Kanyakumari Knowledge Guide
The place derives its name from the goddess Devi Kanya Kumari, considered to be the sister of Krishna, a goddess is believed to remove the rigidity from the mind, to whom women pray for marriage. In 1656, the Dutch East India company conquered Portuguese Ceylon from the Portuguese, and the name eventually corrupted to "Comorin" and was called Cape Comorin during British rule in India. The city was later renamed Kanyakumari by the Government of India and the Government of Madras.
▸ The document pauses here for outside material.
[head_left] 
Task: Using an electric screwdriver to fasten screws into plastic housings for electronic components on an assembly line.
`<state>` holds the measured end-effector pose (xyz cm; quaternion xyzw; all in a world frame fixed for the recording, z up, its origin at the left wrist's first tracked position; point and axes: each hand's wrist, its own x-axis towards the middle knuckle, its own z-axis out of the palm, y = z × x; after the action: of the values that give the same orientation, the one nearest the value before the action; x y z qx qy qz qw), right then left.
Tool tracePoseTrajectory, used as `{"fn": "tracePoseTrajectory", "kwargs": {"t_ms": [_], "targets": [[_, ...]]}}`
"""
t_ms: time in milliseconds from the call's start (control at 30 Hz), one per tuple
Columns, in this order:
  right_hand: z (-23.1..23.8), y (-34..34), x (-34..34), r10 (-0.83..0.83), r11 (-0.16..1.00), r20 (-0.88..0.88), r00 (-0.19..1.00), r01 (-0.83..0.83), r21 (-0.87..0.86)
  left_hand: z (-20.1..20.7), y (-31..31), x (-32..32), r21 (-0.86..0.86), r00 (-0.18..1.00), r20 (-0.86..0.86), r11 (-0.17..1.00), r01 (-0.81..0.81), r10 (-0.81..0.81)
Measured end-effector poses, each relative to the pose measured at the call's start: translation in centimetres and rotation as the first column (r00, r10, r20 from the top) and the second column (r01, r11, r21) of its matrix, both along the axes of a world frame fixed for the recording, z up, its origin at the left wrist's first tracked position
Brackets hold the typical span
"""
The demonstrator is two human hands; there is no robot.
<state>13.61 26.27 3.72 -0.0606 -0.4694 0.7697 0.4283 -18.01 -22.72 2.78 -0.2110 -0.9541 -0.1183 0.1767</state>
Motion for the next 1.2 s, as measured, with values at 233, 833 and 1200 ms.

According to a Hindu legend, Kanya Devi, an avatar of Parvati, was to marry Shiva, who failed to show up on his wedding day. Rice and other grains meant for the wedding feast remained uncooked and unused. As the legend goes, the uncooked grains turned into stones as time went by. Some believe that the small stones on the shore today, which look like rice, are indeed grains from the wedding that was never solemnised. Kanya Devi is now considered a virgin goddess who blesses pilgrims and tourists who flock the town. Her temple located in Kanyakumari is a Shakti Peetha or a holy shrine. According to another Hindu legend, Lord Hanuman dropped a piece of earth as he was carrying a mountain with his life-saving herb, Mrita Sanjivani, from the Himalayas to Lanka (Sri Lanka) during the Rama-Ravana war. This chunk of earth is called Marunthuvazh Malai, literally "hills where medicine lives". This is said to be the reason for the abundance of unique native medicinal plants in the area. Marunthuvazh Malai is located near Kottaram about 7 km (4 mi) from Kanyakumari town on the Kanyakumari-Nagercoil highway. The sage Agasthya, who was an expert in medicinal herbs, is believed to have lived around this site in ancient days. It is believed to be the reason so many medicinal herbs are found on the hills near Kanyakumari. A nearby village is named Agastheeswaram after the sage. Today, there is a small ashram on the middle of the Maruthuvazh Malai hill, which tourists visit (after a short trek from the base of the hill), both to visit the Ashram and also to take a glimpse of the sea near Kanyakumari a few kilometres away, and the greenery below.
The state-owned Poompuhar Shipping Corporation runs ferry services between the town and the Vivekananda Rock Memorial and Thiruvalluvar statue, situated on rocky islets off the coast. The operation of the ferry service began in 1984. Two ferries were used to ferry the tourists until June 2013, after which a new ferry was added to the service on the occasion of 150th birth anniversary of Swamy Vivekananda. Kanyakumari is directly connected by rail with almost all metropolitan cities in India. The nearest airport is Thiruvananthapuram International Airport, 90 km (56 mi) from Kanyakumari Town and 70 km (43 mi) from Nagercoil. Kanyakumari is 744 km (462 mi) from Chennai.